L&S Research Corporation Agrees to Pay $1.45 Million
to Settle Deceptive Advertising Charges

FTC News Release
July 14, 1994

L&S Research Corporation of Lakewood, NJ, and its founder, Scott Chinery, have agreed to pay $1.45 million to settle Federal Trade Commission charges that they made numerous false and unsubstantiated claims in the advertising and sale of their bodybuilding and weight-loss products.

In addition to requiring the disgorgement payment, the proposed settlement would prohibit L&S and Chinery from misrepresentations regarding the efficacy of its products and require substantiation in the form of competent and reliable scientific evidence for future bodybuilding and weight-loss claims.

The FTC complaint detailing the charges covers two L&S bodybuilding products and three weight-loss products, marketed under the trade name "Cybergenics" and advertised in popular health and fitness magazines, fashion magazines, on national television, and through direct mail. According to the complaint, the respondents advertised that Cybergenics Total Body Building System and Cybergenics for Hard Gainers products caused users to gain more muscle mass, lose more body fat, and do so more rapidly than non-users. Their ads also claimed that scientific research supported their claims. These representations were false, unsubstantiated, or both, the agency charged.

The complaint also alleges that certain claims for the weight reduction products — Cybergenics Cybertrim, Cybergenics QuickTrim, and Cybergenics Mega-Fat Burner Tablet (also called Super Fat-Loss Tablet) — were false and misleading. According to the complaint allegations, ads for these products deceptively claimed that they caused users to burn more fat and lose more weight than non-users. The complaint also challenged allegedly deceptive claims that Cybergenics QuickTrim is beneficial to older women in causing weight loss.

In addition, the FTC alleged that the use of "before" and "after" photos of purported users of both the body-building and weight-loss products was deceptive because the photos did not reflect the typical or ordinary experience of users. Further, the Commission complaint charges that the use of "before" and "after" pictures of a particular man in the advertising for Cybergenics Total Body System was misleading because the man was a champion body builder and, therefore, his results, as shown in the "after" picture, were not typical of ordinary users.

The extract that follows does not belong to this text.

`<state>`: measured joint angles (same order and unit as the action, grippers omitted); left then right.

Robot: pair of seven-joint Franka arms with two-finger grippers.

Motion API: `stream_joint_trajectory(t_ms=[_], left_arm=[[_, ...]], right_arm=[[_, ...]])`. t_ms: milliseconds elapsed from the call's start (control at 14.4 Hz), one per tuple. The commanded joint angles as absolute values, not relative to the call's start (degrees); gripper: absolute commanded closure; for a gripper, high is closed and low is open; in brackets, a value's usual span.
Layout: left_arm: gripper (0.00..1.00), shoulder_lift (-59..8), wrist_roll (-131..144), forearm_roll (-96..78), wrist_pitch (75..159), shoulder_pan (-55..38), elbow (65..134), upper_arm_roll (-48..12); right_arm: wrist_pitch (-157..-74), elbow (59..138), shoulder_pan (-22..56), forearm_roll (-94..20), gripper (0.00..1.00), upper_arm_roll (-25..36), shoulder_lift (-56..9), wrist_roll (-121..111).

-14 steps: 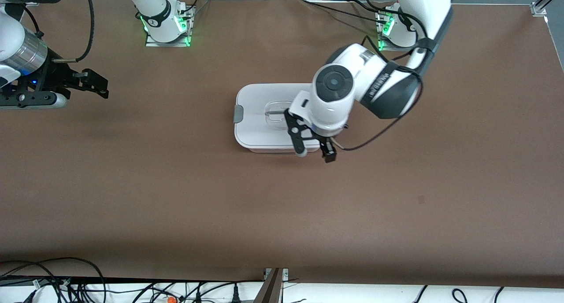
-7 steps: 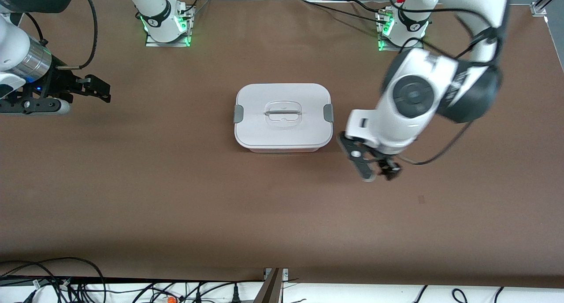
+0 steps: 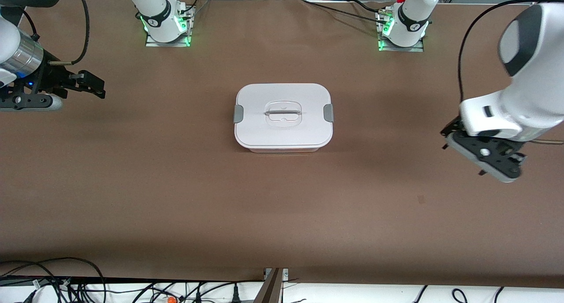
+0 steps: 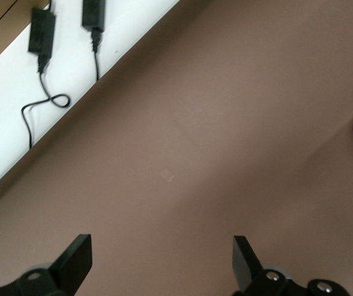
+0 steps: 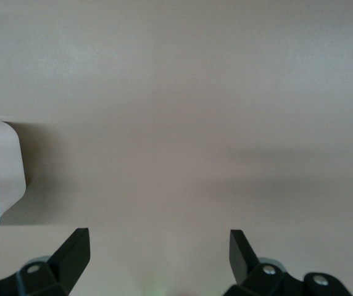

The proposed consent agreement settling these charges would prohibit claims about weight loss, weight-loss maintenance, hunger suppression, muscle development, and cholesterol levels that are not substantiated by scientific evidence; prohibit misrepresentations that scientific evidence demonstrates the efficacy of the L&S products; and restricts the use of endorsements, including "before" and "after" pictures, which are not representative of the typical or ordinary experience of users, unless certain disclosures are made. In addition, the respondents would be prohibited from misrepresenting the existence or results of any test or study.

The five-member Commission vote to announce the complaint and proposed consent agreement for public comment was 5-0.

In a separate, concurring statement, Commissioner Mary L Azcuenaga said that although she did "not support the complaint to the extent that the maintenance claim for Mega-Fat Burner and the maturing women weight loss claim for Quick Trim are alleged to be false, not unsubstantiated," she voted to accept the consent agreement for public comment because, "the Commission has strong evidence supporting the central allegations in this complaint."